I spent Saturday at the Battle of Ideas, an annual two-day intellectual event put on by the Institute of Ideas, It is best described like a party conference without the main hall – you are offered is several streams of enticing fringe meetings throughout the weekend.
And the lack of partisanship is welcome. Last year, for instance, I listened to a panel that included Anne Atkins. She is not to my taste, and I suspect she was not to the taste of most people in the audience, but she was received with perfect politeness, which is something hard to imagine at a Labour or Liberal Democrat event.
The Institute of Ideas grew out of the website Spiked, which in turn grew out of the magazine Living Marxism (LM). In the days before the internet that magazine brought a welcome draught of libertarianism to the debate, even if those ideas are now pretty commonplace.
And Living Marxism grew out of the old Revolutionary Communist Party. For this reason some see the group of people around Spiked and the Institute of Ideas (Clare Fox from The Moral Maze is now the best known amongst them) as sinister. But I once wrote a couple of articles for Spiked! and never received any Serbian slush money.
My complaint against Spiked these days is that it offers contrarianism by numbers: you know it will take the consensus view on any subject in the news and argue the opposite. But at least these people are being good Marxists in wanting to see the capitalist system developed to its fullest, because Marx himself argued that revolution would not come until that stage has been reached.
Anyway, Saturday. The event took place at The Barbican in London, and everything they say about the place being a maze is correct.
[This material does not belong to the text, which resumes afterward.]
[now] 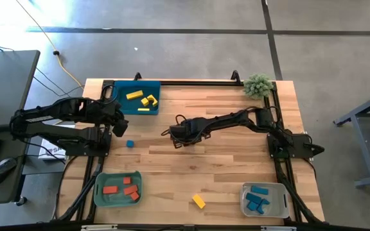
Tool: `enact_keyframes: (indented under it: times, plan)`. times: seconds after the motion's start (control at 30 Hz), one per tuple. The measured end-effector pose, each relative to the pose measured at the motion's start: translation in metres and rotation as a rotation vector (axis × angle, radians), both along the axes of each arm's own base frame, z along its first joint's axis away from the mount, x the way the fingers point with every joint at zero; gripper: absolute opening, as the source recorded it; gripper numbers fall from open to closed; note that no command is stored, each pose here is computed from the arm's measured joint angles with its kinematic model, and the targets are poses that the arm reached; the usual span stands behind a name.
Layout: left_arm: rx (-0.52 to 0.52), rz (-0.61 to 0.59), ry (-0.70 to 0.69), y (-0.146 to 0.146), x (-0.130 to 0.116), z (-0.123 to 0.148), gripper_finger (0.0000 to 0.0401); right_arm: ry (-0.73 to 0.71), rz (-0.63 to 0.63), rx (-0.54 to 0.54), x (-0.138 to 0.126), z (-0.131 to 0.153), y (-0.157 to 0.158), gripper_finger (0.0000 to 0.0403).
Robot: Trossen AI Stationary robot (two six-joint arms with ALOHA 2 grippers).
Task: Sort & place blocks by color
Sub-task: Put the orange block into the green bin
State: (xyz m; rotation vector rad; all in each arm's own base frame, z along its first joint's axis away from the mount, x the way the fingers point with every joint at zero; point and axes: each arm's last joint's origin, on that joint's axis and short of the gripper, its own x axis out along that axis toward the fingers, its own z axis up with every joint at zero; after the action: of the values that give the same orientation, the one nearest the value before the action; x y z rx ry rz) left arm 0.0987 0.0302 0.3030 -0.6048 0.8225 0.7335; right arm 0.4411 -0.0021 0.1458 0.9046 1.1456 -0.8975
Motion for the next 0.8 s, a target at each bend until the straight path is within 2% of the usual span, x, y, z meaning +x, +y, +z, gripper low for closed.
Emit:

But I managed to navigate it tolerably well even so.
After collecting my free press pass I entered the room halfway through a discussion with Frank Furedi (another key Spiked! and LM figure), Zoe Williams from the Guardian and David Lammy the Labour MP.
When I came in the discussion was cantering on Lammy’s recent book Out of the Ashes: Britain after the riots. In it, someone was arguing, Lammy recognises that the last Labour government’s attempt was trying to do too much – attempting to “nationalise society” – yet he ends by calling for the state to have more powers.
Zoe Williams was having none of it: Labour had not nationalised society but privatised it. Look at local authority children’s homes. Perhaps this is another instance of Calder’s Second Law of Politics: the more power the government takes for itself, the more arbitrary the exercise of that power becomes. So Labour took on too much and found it had to make some functions over to the private sector. We should not be so surprised that those functions were chosen more or less at random.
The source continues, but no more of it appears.